2. You select which API you are using with a macro when you compile your
application so you cannot change your mind.
You can in theory call SQLxxxA or SQLxxxW functions directly but if you
use SQLxxx you get the A or W depending on what the macro is set to.
Problem: DBD::ODBC has to built one way or the other.
3. When using the SQLxxxA functions you can still bind
columns/parameters as wide characters but the ODBC driver needs to
support this.
4. When using SQLxxxW functions all strings are expected in UCS-2. You
can bind columns and parameters as whatever type you like but obviously
if you bind a unicode column as SQLCHAR instead of SQLWCHAR you probably
get the wrong data back.
5. If you write a unicode ODBC application using SQLxxxW functions and
you connect to an ODBC driver which does not support SQLxxxW functions
the ODBC driver manager drops the high byte and passes the data to the
drivers SQLxxxA function and similarly the other way around if the app
uses SQLxxxA fns but the driver supports SQLxxxW fns the ODBC driver
manager converts the 8 bit data to UCS-2 and calls the SQLxxxW fns in
the driver. The driver manager does not get involved in conversions on
bound column or parameter data.
Problem: the non-windows driver managers have implemented unicode
support in this respect differently and I do not support them all when
built for unicode.
unixODBC does what Microsoft does - supported.
http://search.cpan.org/~mjevans/DBD-ODBC-1.31/ODBC.pm#Unicode describes
what unixODBC does and how you can avoid some conversions.
iODBC uses wchar_t types (not supported).
DataDirect ODBC driver manager uses UTF-8 (which has other problems in
ODBC - see http://www.martin-evans.me.uk/node/20#unicode) and is
unsupported when built for unicode but because this driver uses UTF-8
you can use unicode when DBD::ODBC is not built for unicode.

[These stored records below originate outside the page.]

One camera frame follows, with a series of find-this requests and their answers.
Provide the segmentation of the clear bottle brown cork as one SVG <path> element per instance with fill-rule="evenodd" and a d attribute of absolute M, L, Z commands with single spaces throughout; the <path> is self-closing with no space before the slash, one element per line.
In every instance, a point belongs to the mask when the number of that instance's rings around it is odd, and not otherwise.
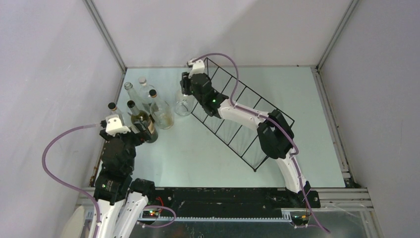
<path fill-rule="evenodd" d="M 116 105 L 116 103 L 111 102 L 108 104 L 108 108 L 113 115 L 118 115 L 121 120 L 123 120 L 123 114 L 120 108 Z"/>

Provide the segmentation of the clear bottle cork stopper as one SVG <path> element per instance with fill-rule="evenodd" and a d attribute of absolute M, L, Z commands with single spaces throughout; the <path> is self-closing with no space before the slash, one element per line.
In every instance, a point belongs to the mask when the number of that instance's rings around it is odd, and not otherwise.
<path fill-rule="evenodd" d="M 155 124 L 160 129 L 170 129 L 174 125 L 174 116 L 169 104 L 158 95 L 155 89 L 149 91 L 149 96 L 152 99 L 150 110 Z"/>

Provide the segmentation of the short clear bottle white cap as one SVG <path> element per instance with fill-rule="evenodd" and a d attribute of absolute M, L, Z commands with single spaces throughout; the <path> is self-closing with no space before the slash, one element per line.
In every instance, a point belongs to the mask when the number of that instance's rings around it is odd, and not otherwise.
<path fill-rule="evenodd" d="M 152 103 L 152 98 L 150 97 L 150 90 L 156 90 L 156 88 L 150 85 L 144 76 L 139 77 L 138 82 L 140 84 L 139 96 L 141 102 L 145 105 L 150 106 Z"/>

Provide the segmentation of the tall clear champagne label bottle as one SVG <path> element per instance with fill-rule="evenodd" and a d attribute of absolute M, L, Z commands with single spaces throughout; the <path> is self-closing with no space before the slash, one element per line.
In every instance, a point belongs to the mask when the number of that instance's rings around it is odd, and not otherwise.
<path fill-rule="evenodd" d="M 136 90 L 134 89 L 134 86 L 131 82 L 125 82 L 124 83 L 124 88 L 127 91 L 127 94 L 129 95 L 129 98 L 135 102 L 136 106 L 140 109 L 140 110 L 145 110 L 141 100 L 140 100 L 140 96 L 138 95 L 138 93 L 136 92 Z"/>

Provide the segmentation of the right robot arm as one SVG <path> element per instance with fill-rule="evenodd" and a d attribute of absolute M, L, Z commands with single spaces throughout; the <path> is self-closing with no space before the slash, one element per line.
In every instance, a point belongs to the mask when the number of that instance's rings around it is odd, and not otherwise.
<path fill-rule="evenodd" d="M 215 90 L 205 73 L 181 74 L 181 91 L 193 96 L 210 117 L 229 120 L 254 130 L 262 151 L 276 161 L 285 180 L 288 201 L 294 207 L 305 206 L 311 210 L 310 183 L 297 162 L 299 153 L 293 141 L 293 131 L 279 110 L 261 112 L 243 106 Z"/>

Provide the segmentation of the clear bottle white frosted label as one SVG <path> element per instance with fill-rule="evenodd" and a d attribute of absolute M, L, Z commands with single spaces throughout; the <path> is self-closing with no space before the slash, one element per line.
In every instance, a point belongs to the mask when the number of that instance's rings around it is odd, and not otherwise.
<path fill-rule="evenodd" d="M 178 90 L 175 94 L 176 104 L 175 113 L 179 116 L 188 116 L 192 113 L 195 98 L 193 95 L 186 95 L 182 90 Z"/>

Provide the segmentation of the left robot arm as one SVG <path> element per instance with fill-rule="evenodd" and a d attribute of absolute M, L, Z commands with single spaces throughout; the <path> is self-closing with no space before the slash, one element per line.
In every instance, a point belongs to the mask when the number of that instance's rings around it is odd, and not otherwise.
<path fill-rule="evenodd" d="M 102 167 L 95 181 L 97 203 L 89 237 L 127 238 L 131 235 L 140 213 L 157 199 L 155 184 L 132 179 L 136 147 L 151 139 L 142 123 L 139 132 L 123 125 L 118 118 L 101 121 L 100 136 L 105 139 Z"/>

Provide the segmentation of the dark green wine bottle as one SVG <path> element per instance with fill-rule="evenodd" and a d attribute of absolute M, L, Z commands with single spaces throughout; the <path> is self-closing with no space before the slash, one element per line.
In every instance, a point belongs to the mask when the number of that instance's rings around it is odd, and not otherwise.
<path fill-rule="evenodd" d="M 131 122 L 141 132 L 149 135 L 149 139 L 145 139 L 147 143 L 154 143 L 158 139 L 158 132 L 156 131 L 154 122 L 150 115 L 137 107 L 133 100 L 127 102 L 127 107 L 131 111 Z"/>

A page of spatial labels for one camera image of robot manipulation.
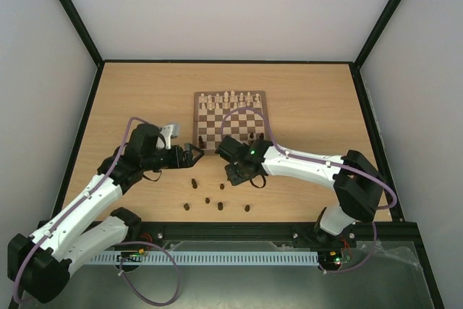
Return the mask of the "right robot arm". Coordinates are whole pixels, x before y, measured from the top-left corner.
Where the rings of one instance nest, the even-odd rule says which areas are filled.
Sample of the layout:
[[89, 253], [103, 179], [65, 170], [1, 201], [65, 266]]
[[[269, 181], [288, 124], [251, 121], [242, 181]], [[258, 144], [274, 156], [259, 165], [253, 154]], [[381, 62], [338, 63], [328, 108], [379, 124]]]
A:
[[394, 190], [358, 151], [322, 156], [284, 148], [269, 140], [247, 145], [227, 135], [216, 154], [227, 162], [226, 175], [234, 186], [259, 176], [283, 176], [333, 190], [338, 203], [322, 210], [315, 228], [317, 240], [324, 245], [333, 244], [349, 225], [372, 222], [376, 211], [397, 204]]

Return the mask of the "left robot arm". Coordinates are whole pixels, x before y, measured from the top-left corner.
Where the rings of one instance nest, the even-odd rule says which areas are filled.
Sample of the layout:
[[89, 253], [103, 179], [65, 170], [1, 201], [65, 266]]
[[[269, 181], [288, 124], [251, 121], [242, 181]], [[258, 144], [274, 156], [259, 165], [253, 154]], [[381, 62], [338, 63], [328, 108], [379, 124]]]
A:
[[186, 169], [203, 156], [187, 143], [171, 144], [178, 124], [163, 127], [141, 123], [127, 128], [122, 144], [106, 158], [82, 192], [49, 222], [29, 236], [17, 234], [8, 244], [7, 275], [14, 282], [13, 297], [21, 303], [23, 288], [41, 303], [53, 300], [70, 277], [90, 259], [114, 245], [141, 245], [141, 219], [126, 208], [111, 212], [98, 226], [91, 223], [120, 199], [146, 172]]

6. usernames, passwords, column names, table names, SQL, DSNs etc can
all be unicode.
Problem: DBI did not used to support supplying a scalar to the connect
method - it was a char *. I changed DBI ages ago (1.607) to add another
connect method to pass scalar username, password, DSN string to support
unicode in connect parameters.
Fortunately the prepare method already passed a scalar.
I don't think there are problems with the other DBI methods as I think
they all use scalars and not char *.
7. When DBD::ODBC is built for unicode (the default on Windows and an
option on other platforms but not the default) DBD::ODBC has to convert
all that UCS-2 data to UTF-8 and vice versa.
Problem: this is time consuming so the code to do this is included in
DBD::ODBC and written in C using either Windows API calls for Windows
and code included with DBD::ODBC for other platforms.
8. DBD::ODBC does not support unicode parameter names. You cannot do:
select * from table where column = :unicode_param_name
9. you need at least Perl 5.8.1 as it is fundamentally broken before then.
10. When using the wide APIs in ODBC some drivers will report different
column types for columns. For instances when listing tables, columns etc
some drivers (e.g., Microsoft SQL Server) will report the column types
as wide types even if the strings actually fit in 7-bit ASCII.
11. Some ODBC drivers do not support the SQLxxxW APIs but can return
data UTF-8 encoded (e.g., PostgreSQL). DBD::ODBC has no idea the data is
UTF-8 encoded so someone sent me a patch to add the odbc_utf8_on
parameter which tells DBD::ODBC all data is UTF-8 encoded.
12. To signal to Perl data is UTF-8 DBD::ODBC does:
#ifdef sv_utf8_decode
sv_utf8_decode(sv);
#else
SvUTF8_on(sv);
#endif
I believe the former does check the encoding, the latter does not but
not all Perls have the former.
I use DBD::Oracle and DBD::ODBC a lot and I know you can send and
receive unicode data reliably because both those DBDs decode/encode data
from/to the database. In fact, for Oracle we have masses of unicode data
here in all sorts of languages including Chinese and it is working fine.
I guess I just don't see what is broken in DBI as it stands although I'm
not ruling out it might be able to do a little more to help a DBD.
Martin